**Action item**.
Keeping pictures out of the copy, restate each record word for word.
►
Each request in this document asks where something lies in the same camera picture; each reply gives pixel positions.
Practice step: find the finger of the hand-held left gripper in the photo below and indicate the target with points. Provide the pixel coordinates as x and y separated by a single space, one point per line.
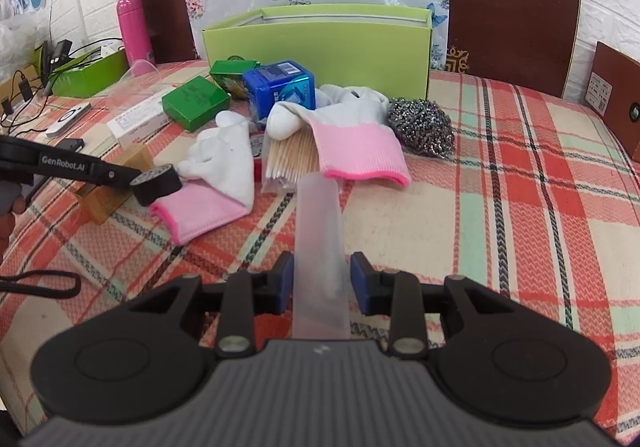
115 173

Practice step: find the black tape roll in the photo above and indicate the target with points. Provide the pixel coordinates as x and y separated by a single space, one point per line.
160 187

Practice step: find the long white box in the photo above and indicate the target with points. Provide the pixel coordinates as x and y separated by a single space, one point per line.
137 122

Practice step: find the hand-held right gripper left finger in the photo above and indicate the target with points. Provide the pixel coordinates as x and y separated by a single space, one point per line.
283 282

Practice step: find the frosted plastic strip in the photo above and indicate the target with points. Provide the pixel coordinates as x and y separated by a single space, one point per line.
320 237

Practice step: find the red label packet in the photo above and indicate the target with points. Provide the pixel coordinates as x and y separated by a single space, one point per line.
257 154

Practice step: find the small black object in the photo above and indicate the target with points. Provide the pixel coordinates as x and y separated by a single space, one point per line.
70 144

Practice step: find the steel wool scrubber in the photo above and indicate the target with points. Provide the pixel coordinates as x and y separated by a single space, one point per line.
420 127

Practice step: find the brown cardboard box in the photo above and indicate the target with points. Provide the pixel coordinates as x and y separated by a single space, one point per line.
612 92

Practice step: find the black charger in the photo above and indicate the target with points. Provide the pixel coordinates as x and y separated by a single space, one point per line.
59 52

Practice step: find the clear plastic container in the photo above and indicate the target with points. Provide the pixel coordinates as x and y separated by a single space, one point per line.
135 87

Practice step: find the white flat device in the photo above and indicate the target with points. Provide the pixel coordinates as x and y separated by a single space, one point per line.
67 119

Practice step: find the white plastic bag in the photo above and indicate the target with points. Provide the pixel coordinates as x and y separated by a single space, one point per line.
12 39

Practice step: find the plaid blanket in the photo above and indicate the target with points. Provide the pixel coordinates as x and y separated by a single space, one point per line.
500 207

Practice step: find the blue box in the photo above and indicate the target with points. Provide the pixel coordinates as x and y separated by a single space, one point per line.
277 87

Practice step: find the person's left hand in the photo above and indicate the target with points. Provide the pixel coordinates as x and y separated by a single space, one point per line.
15 206

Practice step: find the dark green box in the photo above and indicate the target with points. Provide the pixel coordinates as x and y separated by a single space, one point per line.
196 102

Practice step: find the small green printed box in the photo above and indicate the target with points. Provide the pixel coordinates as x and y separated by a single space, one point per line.
227 74

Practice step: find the wooden block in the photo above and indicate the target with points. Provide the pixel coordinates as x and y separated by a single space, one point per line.
100 203

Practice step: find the light green cardboard box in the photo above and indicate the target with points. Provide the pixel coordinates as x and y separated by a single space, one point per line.
325 47

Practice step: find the pink thermos bottle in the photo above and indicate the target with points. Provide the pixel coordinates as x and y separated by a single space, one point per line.
134 32

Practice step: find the toothpick pack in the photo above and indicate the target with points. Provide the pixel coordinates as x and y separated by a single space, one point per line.
292 157

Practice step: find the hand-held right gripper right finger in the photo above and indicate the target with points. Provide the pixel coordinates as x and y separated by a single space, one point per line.
361 282

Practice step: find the brown wooden headboard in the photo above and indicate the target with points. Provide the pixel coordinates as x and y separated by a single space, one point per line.
510 2
◄
**Task answer**.
Each request in this document asks where something lies in the same camera picture; each reply gives pixel positions.
Practice step: find the finger of the hand-held left gripper in the photo below and indicate the target with points. Provide the pixel coordinates as x and y separated by a single space, one point per line.
115 173

Practice step: find the black tape roll in the photo above and indicate the target with points. Provide the pixel coordinates as x and y separated by a single space, one point per line.
160 187

Practice step: find the long white box in the photo above and indicate the target with points. Provide the pixel coordinates as x and y separated by a single space, one point per line.
137 122

Practice step: find the hand-held right gripper left finger in the photo above and indicate the target with points. Provide the pixel coordinates as x and y separated by a single space, one point per line.
283 282

Practice step: find the frosted plastic strip in the photo above and indicate the target with points. Provide the pixel coordinates as x and y separated by a single space, one point per line.
320 237

Practice step: find the red label packet in the photo above and indicate the target with points. Provide the pixel coordinates as x and y separated by a single space, one point per line.
257 154

Practice step: find the small black object in the photo above and indicate the target with points. Provide the pixel coordinates as x and y separated by a single space, one point per line.
70 144

Practice step: find the steel wool scrubber in the photo above and indicate the target with points. Provide the pixel coordinates as x and y separated by a single space, one point per line.
420 127

Practice step: find the brown cardboard box in the photo above and indicate the target with points. Provide the pixel coordinates as x and y separated by a single space, one point per line.
612 92

Practice step: find the black charger in the photo above and indicate the target with points. Provide the pixel coordinates as x and y separated by a single space, one point per line.
59 52

Practice step: find the clear plastic container in the photo above and indicate the target with points. Provide the pixel coordinates as x and y separated by a single space, one point per line.
135 87

Practice step: find the white flat device in the photo above and indicate the target with points. Provide the pixel coordinates as x and y separated by a single space, one point per line.
67 119

Practice step: find the white plastic bag in the photo above and indicate the target with points. Provide the pixel coordinates as x and y separated by a single space, one point per line.
12 39

Practice step: find the plaid blanket in the photo above and indicate the target with points. Provide the pixel coordinates as x and y separated by a single space, one point per line.
500 207

Practice step: find the blue box in the photo above and indicate the target with points. Provide the pixel coordinates as x and y separated by a single space, one point per line.
277 87

Practice step: find the person's left hand in the photo above and indicate the target with points. Provide the pixel coordinates as x and y separated by a single space, one point per line.
15 206

Practice step: find the dark green box in the photo above and indicate the target with points. Provide the pixel coordinates as x and y separated by a single space, one point per line.
196 102

Practice step: find the small green printed box in the photo above and indicate the target with points. Provide the pixel coordinates as x and y separated by a single space, one point per line.
227 74

Practice step: find the wooden block in the photo above and indicate the target with points. Provide the pixel coordinates as x and y separated by a single space, one point per line.
100 203

Practice step: find the light green cardboard box in the photo above and indicate the target with points. Provide the pixel coordinates as x and y separated by a single space, one point per line.
325 47

Practice step: find the pink thermos bottle in the photo above and indicate the target with points. Provide the pixel coordinates as x and y separated by a single space, one point per line.
134 32

Practice step: find the toothpick pack in the photo above and indicate the target with points. Provide the pixel coordinates as x and y separated by a single space, one point per line.
292 157

Practice step: find the hand-held right gripper right finger in the photo above and indicate the target with points. Provide the pixel coordinates as x and y separated by a single space, one point per line.
361 282

Practice step: find the brown wooden headboard in the photo above and indicate the target with points. Provide the pixel coordinates as x and y separated by a single space, one point per line.
510 2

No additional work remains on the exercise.